Auch wenn die Autorin den Roman auf einer versöhnlichen Note enden lässt, verfügt sie mit Anyanwu nicht nur über eine der besten dreidimensionalsten farbigen weiblichen Charaktere des ganzen Genres, sondern wie Delaney denkt sie die Herkunft ihres Volkes beginnend auf dem afrikanischen Kontinent ausgesprochen konsequent zu Ende.

Sie hat im Laufe der Jahre im Grunde alles gesehen. Geschickt ist, dass Doro sie in die neue Welt mitnimmt und ihr zeigt, wie ihre afrikanischen Landsleute dort gequält werden. Aus ihren Augen hält Octavia Butler den Lesern das Leid der Sklaven emotional ansprechend, aber auch nicht verklärt direkt vor Augen. In „Kindred“ wird sie dieses Thema konsequent auf die Spitze treiben und quasi das „Roots“ der Science Fiction publizieren.

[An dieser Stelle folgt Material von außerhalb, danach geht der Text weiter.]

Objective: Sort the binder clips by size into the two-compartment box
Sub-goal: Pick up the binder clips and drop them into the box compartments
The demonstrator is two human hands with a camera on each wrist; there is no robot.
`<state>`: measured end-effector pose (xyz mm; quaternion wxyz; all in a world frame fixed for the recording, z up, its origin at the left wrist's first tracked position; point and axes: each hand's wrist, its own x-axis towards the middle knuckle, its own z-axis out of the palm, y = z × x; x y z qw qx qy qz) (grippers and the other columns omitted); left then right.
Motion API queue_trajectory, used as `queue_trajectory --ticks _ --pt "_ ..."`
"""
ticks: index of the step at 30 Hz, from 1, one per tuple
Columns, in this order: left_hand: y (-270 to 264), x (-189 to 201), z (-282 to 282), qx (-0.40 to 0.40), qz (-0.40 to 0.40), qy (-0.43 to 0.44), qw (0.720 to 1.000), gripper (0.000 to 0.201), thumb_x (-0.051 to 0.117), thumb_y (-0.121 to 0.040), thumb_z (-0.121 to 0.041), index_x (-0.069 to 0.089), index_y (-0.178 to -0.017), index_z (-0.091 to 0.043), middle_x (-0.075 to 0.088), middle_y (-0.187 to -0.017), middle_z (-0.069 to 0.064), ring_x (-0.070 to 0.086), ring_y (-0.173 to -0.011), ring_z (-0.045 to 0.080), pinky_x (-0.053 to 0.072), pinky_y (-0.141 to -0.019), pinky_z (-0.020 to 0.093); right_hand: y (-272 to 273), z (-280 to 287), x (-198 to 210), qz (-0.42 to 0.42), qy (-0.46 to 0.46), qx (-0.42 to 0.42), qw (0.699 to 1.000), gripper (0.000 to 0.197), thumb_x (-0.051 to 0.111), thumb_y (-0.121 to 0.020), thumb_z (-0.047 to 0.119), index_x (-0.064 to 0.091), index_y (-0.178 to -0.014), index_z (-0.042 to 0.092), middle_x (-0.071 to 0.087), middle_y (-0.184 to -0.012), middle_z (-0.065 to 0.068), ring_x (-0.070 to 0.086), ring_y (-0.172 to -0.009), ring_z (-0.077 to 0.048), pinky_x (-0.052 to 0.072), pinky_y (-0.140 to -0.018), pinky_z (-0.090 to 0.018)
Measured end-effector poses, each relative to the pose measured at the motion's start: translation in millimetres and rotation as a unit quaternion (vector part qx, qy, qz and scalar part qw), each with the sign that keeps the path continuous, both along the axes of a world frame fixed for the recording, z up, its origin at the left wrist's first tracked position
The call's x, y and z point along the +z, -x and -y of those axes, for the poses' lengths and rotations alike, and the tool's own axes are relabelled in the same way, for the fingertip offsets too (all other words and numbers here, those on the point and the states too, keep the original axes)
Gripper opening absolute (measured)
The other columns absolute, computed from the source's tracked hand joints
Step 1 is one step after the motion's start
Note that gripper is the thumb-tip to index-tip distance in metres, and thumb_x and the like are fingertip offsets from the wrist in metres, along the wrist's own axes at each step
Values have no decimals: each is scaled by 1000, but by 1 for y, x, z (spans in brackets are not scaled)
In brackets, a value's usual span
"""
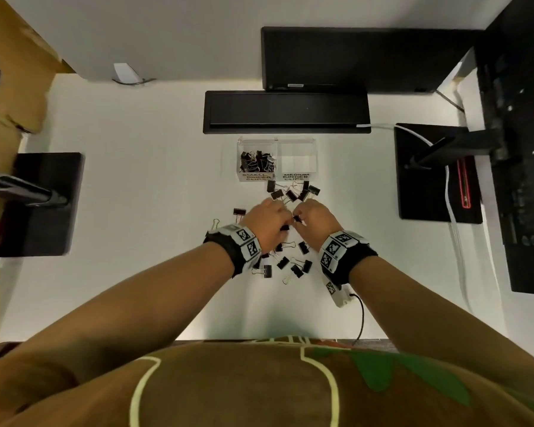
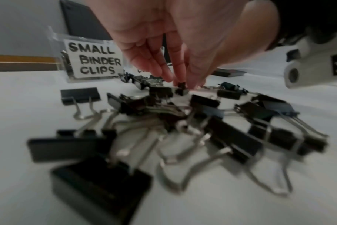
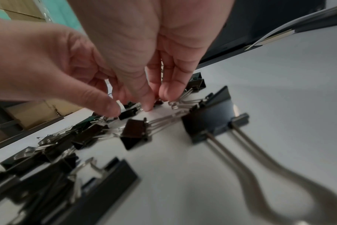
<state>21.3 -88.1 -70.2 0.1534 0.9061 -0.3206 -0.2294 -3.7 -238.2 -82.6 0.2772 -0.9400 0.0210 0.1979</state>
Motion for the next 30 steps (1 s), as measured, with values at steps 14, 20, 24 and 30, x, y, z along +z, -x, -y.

Obwohl sie eine entschlossene und in sich gekräftigte Frau ist, steht sie nicht nur in einem offenen Konflikt mit Doro, sie ordnet sich ihm widerwillig auch phasenweise unter. Dabei versucht die Autorin ein ambivalentes Bild ihrer Entscheidungen zu zeichnen. Kritisch gesprochen könnte man auch davon sprechen, dass Anyanwu auch eine Art Nymphomanin ist, die ihre moralischen Widerstände immer sehr schnell  überwindet. Den Bogen weiter spannend könnte ihre Handlung auch in der Hinsicht interpretiert werden, dass sie für die Menschheit das kleinere Übel wählt und sich selbst „opfert“, um Doro zumindest phasenweise unter Kontrolle zu halten und das Töten einzudämmen.  Aber diese Position macht sie als Figur in den Details angreifbar.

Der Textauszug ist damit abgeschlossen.